An “architecture that predicts (in a single pass) a set of objects and models their relation. “

Object Detection

Concepts to keep in mind/review for this paper

NMS (Non maximum supression)

Technique used in some object detectors to remove duplicate boxes. Many detectors generate anchors or region proposals and then need a way to remove boxes that are essentially finding the same thing. The algorithm is basically:

For a given class:

Take a list of all boxes the detector finds along with the confidence scores. Take the box with the highest confidence and add it to the final list, while removing it from the original proposed list.
Calculate the IoU with all other boxes in the proposed set and if the IoU with any of the proposed boxes and the one with the highest score is higher than the desired threshold (.7 for example), remove all those boxes.
Take the box with the highest confidence from the proposed list and move it to the final list.
Calculate the IoU with all other boxes in the proposed set and if the IoU with any of the proposed boxes and the one with the highest score is higher than the desired threshold (.7 for example), remove all those boxes.
Repeat until there are no more boxes in the proposed list.

Panoptic Segmentation

Source: https://arxiv.org/abs/1801.00868

We propose and study a task we name panoptic segmentation (PS).

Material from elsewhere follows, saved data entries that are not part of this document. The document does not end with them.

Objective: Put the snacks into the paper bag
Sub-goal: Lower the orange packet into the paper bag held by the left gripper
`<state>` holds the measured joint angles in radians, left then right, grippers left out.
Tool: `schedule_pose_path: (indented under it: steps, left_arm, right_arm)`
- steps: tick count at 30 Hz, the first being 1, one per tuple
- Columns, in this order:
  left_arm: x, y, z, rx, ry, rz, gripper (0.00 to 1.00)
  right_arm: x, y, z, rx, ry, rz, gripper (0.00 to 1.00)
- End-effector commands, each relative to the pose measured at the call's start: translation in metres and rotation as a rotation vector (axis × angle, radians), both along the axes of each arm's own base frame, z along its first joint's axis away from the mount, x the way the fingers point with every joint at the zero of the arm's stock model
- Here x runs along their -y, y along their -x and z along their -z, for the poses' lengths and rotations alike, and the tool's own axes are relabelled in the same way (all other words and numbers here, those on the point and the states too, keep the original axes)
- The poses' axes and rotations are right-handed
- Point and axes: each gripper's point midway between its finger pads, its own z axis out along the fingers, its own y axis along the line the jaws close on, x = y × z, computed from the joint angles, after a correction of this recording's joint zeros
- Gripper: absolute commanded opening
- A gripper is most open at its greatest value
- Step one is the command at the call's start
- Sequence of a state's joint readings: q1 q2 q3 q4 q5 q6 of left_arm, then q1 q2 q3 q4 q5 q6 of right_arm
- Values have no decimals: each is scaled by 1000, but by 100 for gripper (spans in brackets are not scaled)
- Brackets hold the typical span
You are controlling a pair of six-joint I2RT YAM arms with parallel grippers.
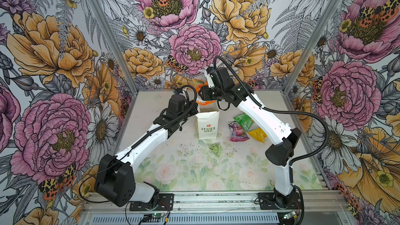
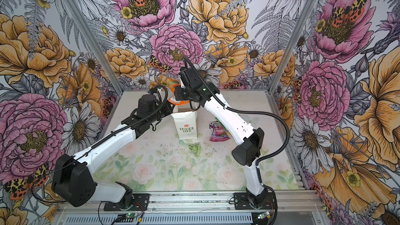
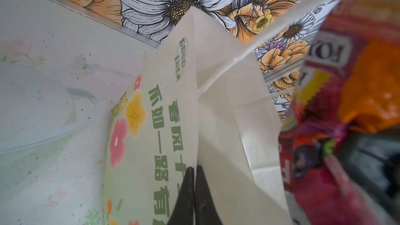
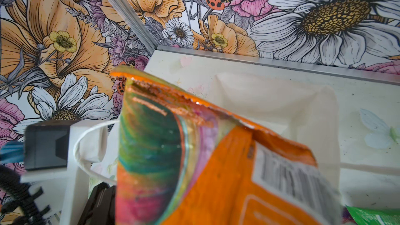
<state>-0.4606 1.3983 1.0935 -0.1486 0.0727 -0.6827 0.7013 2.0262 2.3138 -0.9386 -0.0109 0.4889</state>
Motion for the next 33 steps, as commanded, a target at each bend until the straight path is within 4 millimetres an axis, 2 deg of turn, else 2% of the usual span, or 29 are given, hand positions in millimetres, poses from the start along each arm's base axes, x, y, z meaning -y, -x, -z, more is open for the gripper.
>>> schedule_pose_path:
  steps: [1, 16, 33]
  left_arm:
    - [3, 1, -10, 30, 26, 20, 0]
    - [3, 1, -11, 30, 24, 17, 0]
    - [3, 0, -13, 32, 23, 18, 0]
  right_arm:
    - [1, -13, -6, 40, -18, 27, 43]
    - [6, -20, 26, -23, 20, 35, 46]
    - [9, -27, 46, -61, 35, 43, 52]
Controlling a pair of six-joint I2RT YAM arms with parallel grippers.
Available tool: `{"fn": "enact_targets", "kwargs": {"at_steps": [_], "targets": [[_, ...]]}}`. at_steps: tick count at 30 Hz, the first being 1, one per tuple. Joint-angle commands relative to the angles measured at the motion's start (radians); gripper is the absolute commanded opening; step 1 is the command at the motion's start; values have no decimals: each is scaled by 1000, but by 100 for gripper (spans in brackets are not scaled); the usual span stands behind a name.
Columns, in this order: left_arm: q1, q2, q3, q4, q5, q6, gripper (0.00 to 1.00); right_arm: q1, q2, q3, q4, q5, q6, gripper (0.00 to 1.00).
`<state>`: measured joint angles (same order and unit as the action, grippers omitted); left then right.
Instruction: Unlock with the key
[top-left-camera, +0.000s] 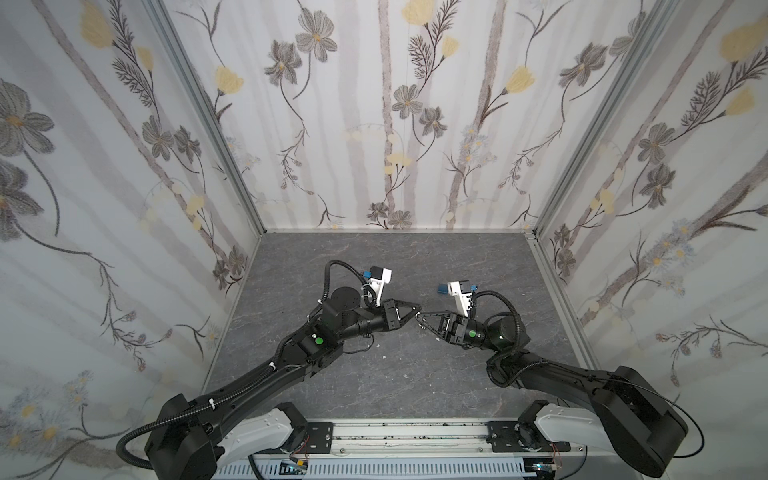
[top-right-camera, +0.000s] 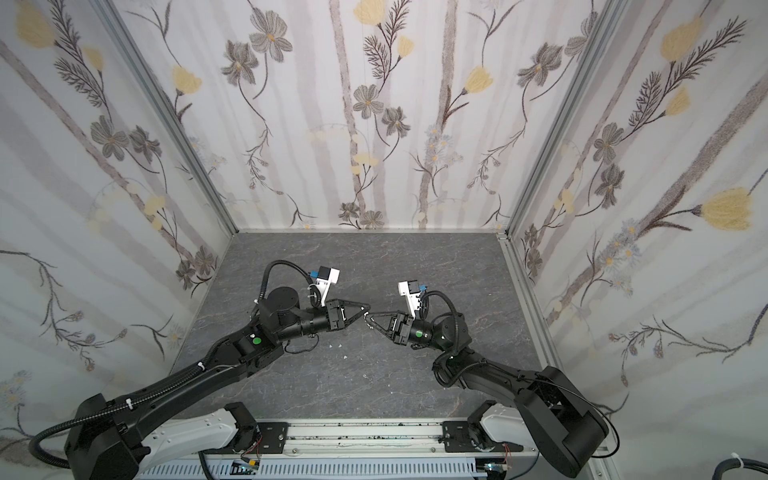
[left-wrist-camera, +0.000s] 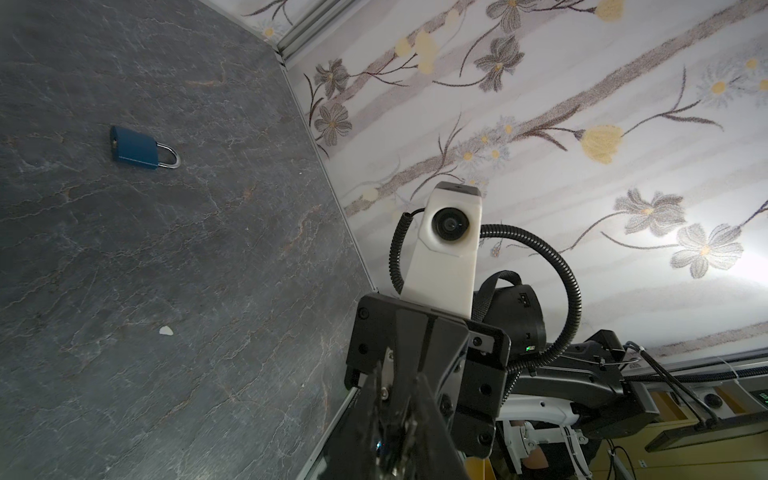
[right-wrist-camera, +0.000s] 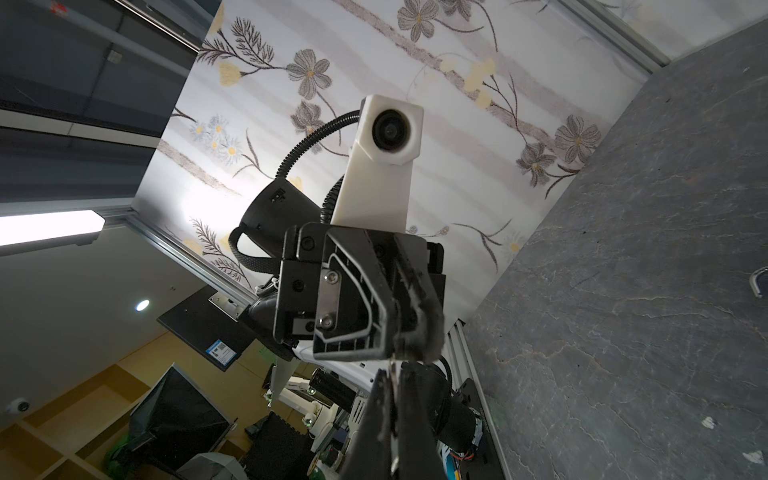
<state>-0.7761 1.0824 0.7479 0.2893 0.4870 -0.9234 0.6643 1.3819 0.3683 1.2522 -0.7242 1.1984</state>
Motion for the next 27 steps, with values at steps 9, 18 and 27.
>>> {"fn": "enact_targets", "kwargs": {"at_steps": [9, 18, 27], "targets": [[0, -12, -8, 23, -17, -15, 0, -11, -44, 5, -68, 12, -49, 21], [0, -5, -21, 74, -27, -40, 0, -8, -78, -11, -43, 61, -29, 42], [0, -3, -43, 132, -52, -69, 0, 16, -39, -11, 31, 84, 15, 33]]}}
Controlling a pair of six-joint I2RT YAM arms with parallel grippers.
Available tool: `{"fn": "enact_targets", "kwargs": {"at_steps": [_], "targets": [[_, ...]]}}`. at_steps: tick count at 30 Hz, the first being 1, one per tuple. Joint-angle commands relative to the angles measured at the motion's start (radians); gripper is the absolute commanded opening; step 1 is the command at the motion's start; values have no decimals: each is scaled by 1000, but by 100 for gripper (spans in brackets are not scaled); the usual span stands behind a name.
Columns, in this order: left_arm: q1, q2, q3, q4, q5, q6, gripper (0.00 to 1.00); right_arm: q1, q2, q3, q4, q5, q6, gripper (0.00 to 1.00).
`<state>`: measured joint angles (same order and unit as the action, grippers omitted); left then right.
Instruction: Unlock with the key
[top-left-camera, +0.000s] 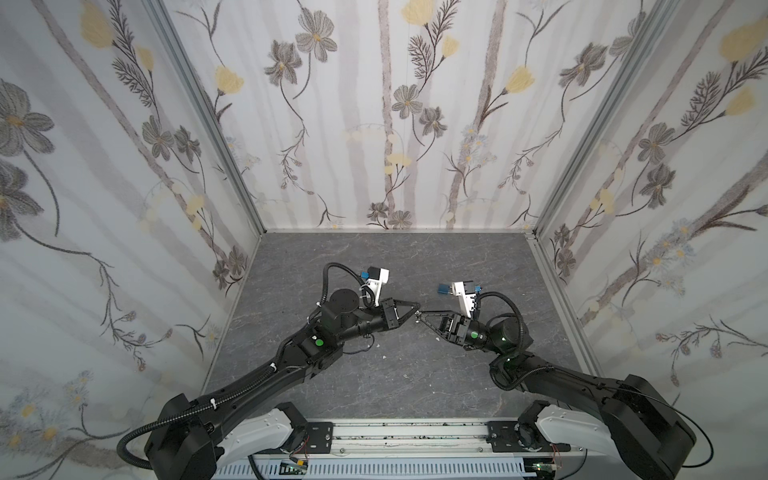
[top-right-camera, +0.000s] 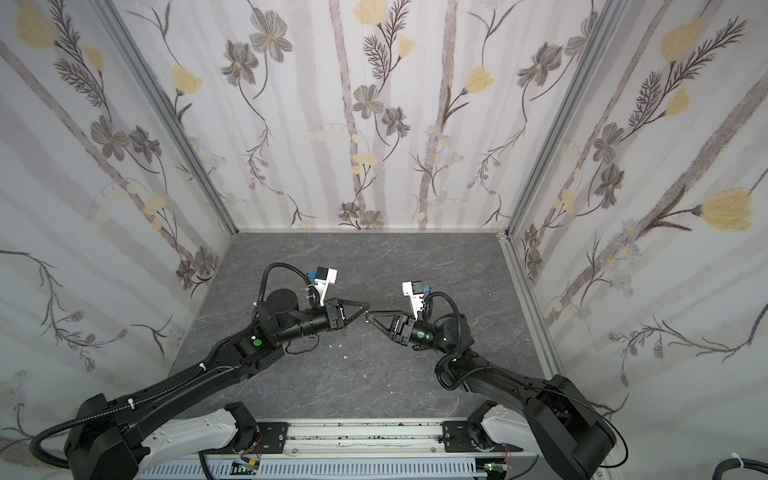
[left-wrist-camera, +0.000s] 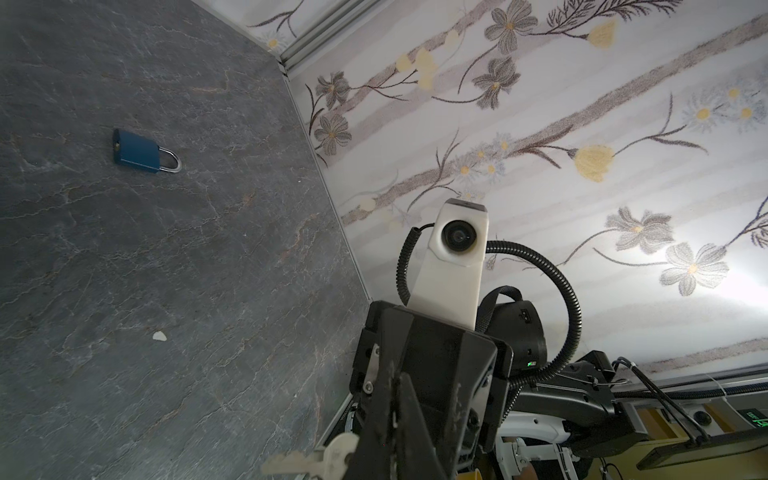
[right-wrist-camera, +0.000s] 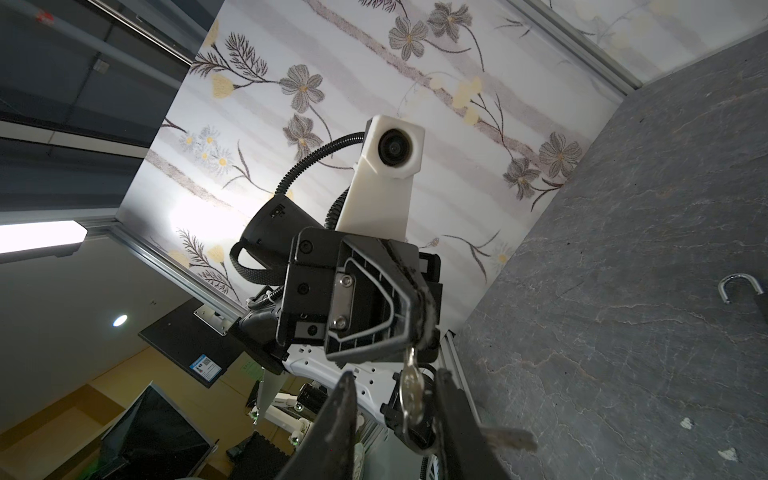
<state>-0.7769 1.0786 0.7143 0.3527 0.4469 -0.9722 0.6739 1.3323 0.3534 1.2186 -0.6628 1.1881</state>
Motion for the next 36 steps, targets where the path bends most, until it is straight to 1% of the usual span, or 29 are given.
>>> {"fn": "enact_targets", "kwargs": {"at_steps": [1, 2, 6, 8, 10, 12, 14, 15, 23, 26, 30, 33, 35, 36], "targets": [[1, 0, -10, 73, -15, -23, 0, 10, 16, 4, 68, 26, 25, 34], [1, 1, -13, 77, -17, -25, 0, 12, 20, 3, 73, 27, 28, 34], [1, 5, -16, 87, -20, -31, 0, 15, 40, -2, 122, 32, 55, 26], [1, 4, -17, 89, -23, -31, 0, 15, 49, 3, 126, 29, 58, 25], [0, 4, -16, 91, -23, -30, 0, 16, 57, 3, 131, 30, 60, 17], [1, 5, -16, 92, -24, -30, 0, 15, 63, 5, 130, 29, 62, 11], [1, 4, -17, 94, -25, -30, 0, 16, 70, 8, 131, 32, 63, 3], [1, 3, -18, 92, -25, -31, 0, 15, 71, 6, 130, 36, 65, 0], [1, -15, -30, 66, -40, -25, 0, -4, 51, -5, 82, 61, 46, 0], [2, -28, -40, 59, -51, -23, 3, -15, 19, -8, 26, 73, 17, 0], [1, -29, -42, 59, -49, -25, 4, -16, -19, 1, -54, 77, -24, 0], [1, -20, -38, 70, -45, -28, 9, -16, -35, 7, -88, 75, -42, 0], [0, -17, -36, 74, -42, -28, 18, -16, -44, 10, -112, 77, -57, 0], [1, -19, -36, 74, -44, -28, 28, -17, -51, 10, -125, 79, -65, 0]]}}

Panoptic segmentation unifies the typically distinct tasks of semantic segmentation (assign a class label to each pixel) and instance segmentation (detect and segment each object instance).

Transformers

source: https://arxiv.org/pdf/1706.03762.pdf

Architecture that proves that attention-only mechanisms (without RNNs like LSTMs) can improve on the results in translation or seq2seq tasks.

Attention

source: https://arxiv.org/pdf/1706.03762.pdf

The attention mechanism looks at an input sequence and decides at each step which other parts of the sequence are most “important”. This information gets passed along in translation encode-decoders to help the seq2seq model.

Key Takeaways

DETR demonstrates accuracy and run-time performance on par with FasterRCNN.
Removes need for things like NMS and anchor/proposals in detectors.